Jak już nadmieniałam wcześniej Sonia ma swój wózek do transportu dzieci. I radość z powodu spacerów. Nie, Nonos, nie nastąpiło zatrucie tlenowe. Wyruszamy więc w popołudniowej godzinie po naszą szałową blondynę do przedszkola. Trasa krótka, 15 minutowa, jesienne kolory z przewagą brązów nie powalają, codziennie mijamy te same domy. Nic nas tu nie zaskoczy. Chociaż... Akurat podkopu się nie spodziewałam. Dochodzimy już do przedszkola a tu taki oto wyłania nam się widok.Kilku małych pyrtków zawzięcie wykopuje plastikowymi łopatkami ziemię spod ogrodzenia. I co chwilę sprawdzają przepustowość wpychając głowy w wykopaną dziurę. Normalnie jak na filmie jakimś. Zrobiłam zdjęcie telefonem ale chłopcy troszkę się zawstydzili i nie chcieli pozować, znaczy pokazywać twarzy, co zrozumiałe, tajna operacja w końcu. 

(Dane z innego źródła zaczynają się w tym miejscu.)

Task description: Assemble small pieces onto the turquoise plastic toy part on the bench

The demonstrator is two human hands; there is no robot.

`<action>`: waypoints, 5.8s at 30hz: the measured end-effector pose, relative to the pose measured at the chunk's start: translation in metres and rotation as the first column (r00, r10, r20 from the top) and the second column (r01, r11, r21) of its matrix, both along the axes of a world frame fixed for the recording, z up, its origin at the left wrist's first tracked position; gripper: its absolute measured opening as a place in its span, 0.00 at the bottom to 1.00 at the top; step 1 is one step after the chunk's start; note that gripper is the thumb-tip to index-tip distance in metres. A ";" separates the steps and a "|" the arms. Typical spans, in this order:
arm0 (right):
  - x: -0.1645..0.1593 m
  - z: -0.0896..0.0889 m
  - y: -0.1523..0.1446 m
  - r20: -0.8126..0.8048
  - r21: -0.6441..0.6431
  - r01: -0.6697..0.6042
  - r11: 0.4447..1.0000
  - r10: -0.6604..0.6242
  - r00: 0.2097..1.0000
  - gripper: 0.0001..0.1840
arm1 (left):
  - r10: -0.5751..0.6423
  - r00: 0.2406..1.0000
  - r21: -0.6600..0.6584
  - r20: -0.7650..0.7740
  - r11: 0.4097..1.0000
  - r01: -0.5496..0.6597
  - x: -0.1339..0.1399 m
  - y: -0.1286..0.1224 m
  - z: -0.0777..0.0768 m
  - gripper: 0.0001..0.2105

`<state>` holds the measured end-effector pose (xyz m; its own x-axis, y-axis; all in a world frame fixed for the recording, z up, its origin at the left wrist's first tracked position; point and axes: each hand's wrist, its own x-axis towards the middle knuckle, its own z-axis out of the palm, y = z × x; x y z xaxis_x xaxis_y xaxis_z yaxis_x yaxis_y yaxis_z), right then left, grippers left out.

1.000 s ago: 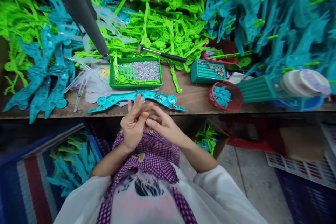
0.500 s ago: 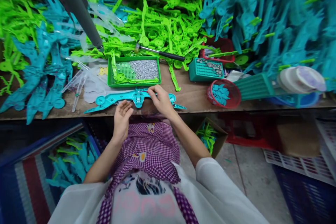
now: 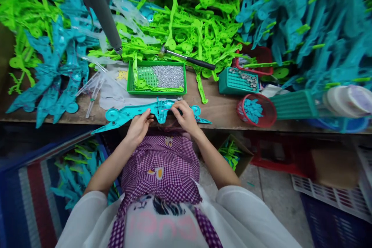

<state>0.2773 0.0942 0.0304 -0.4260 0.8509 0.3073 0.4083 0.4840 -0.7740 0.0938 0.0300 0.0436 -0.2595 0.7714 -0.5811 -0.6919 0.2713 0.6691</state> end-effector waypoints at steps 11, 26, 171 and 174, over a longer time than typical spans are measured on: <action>0.002 0.030 -0.028 0.503 0.272 0.057 0.961 -0.192 0.843 0.17 | -0.079 0.992 0.200 -0.102 0.975 0.098 0.002 -0.009 -0.019 0.16; -0.021 0.027 -0.031 0.671 0.008 0.113 0.994 -0.090 0.736 0.19 | -0.159 0.984 0.192 -0.085 0.966 0.173 -0.003 -0.007 -0.019 0.16; -0.006 0.017 0.031 0.363 -0.086 -0.360 0.929 0.366 0.857 0.13 | -0.272 0.403 0.072 -0.874 0.747 0.661 -0.083 0.037 -0.004 0.10; -0.006 0.016 0.032 0.370 -0.087 -0.374 0.923 0.379 0.848 0.14 | -0.287 0.620 0.133 -0.730 0.831 0.541 -0.084 0.040 -0.008 0.14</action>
<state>0.2709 0.1266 0.0463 -0.7948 0.6047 0.0524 0.4554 0.6511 -0.6072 0.0097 0.0702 0.0353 -0.0741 0.9925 -0.0976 0.0975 0.1046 0.9897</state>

Na koniec moje spostrzeżenia dotyczące bardzo popularnej diety i ponoć wielce skutecznej. Czy ja wiem... znam jedną taką co to na pierwszej fazie, białkowej, pijąc wyłącznie mleko najwyższej jakości, prosto od krowy, nie schudła ani kilograma. Owszem na samym początku był lekki spadek ale zaraz po nim nastąpił lawinowy wzrost. I nadal trwa. Prawda, osoba ta jest niezwykle filigranowa i w ciągu miesiąca przytyła zaledwie kilogram, ale procentowy wzrost jest wręcz gigantyczny, zważywszy że wcześniej ważyła zaledwie 3,2 kg. To będzie ponad 30%, co? Może zasugerować jej żeby piła chude mleko? Tylko ona taka niekumata troszkę. Uśmiecha się i nie mówi zbyt wiele, jakieś guuu czy grruu, nie za bardzo rozumię.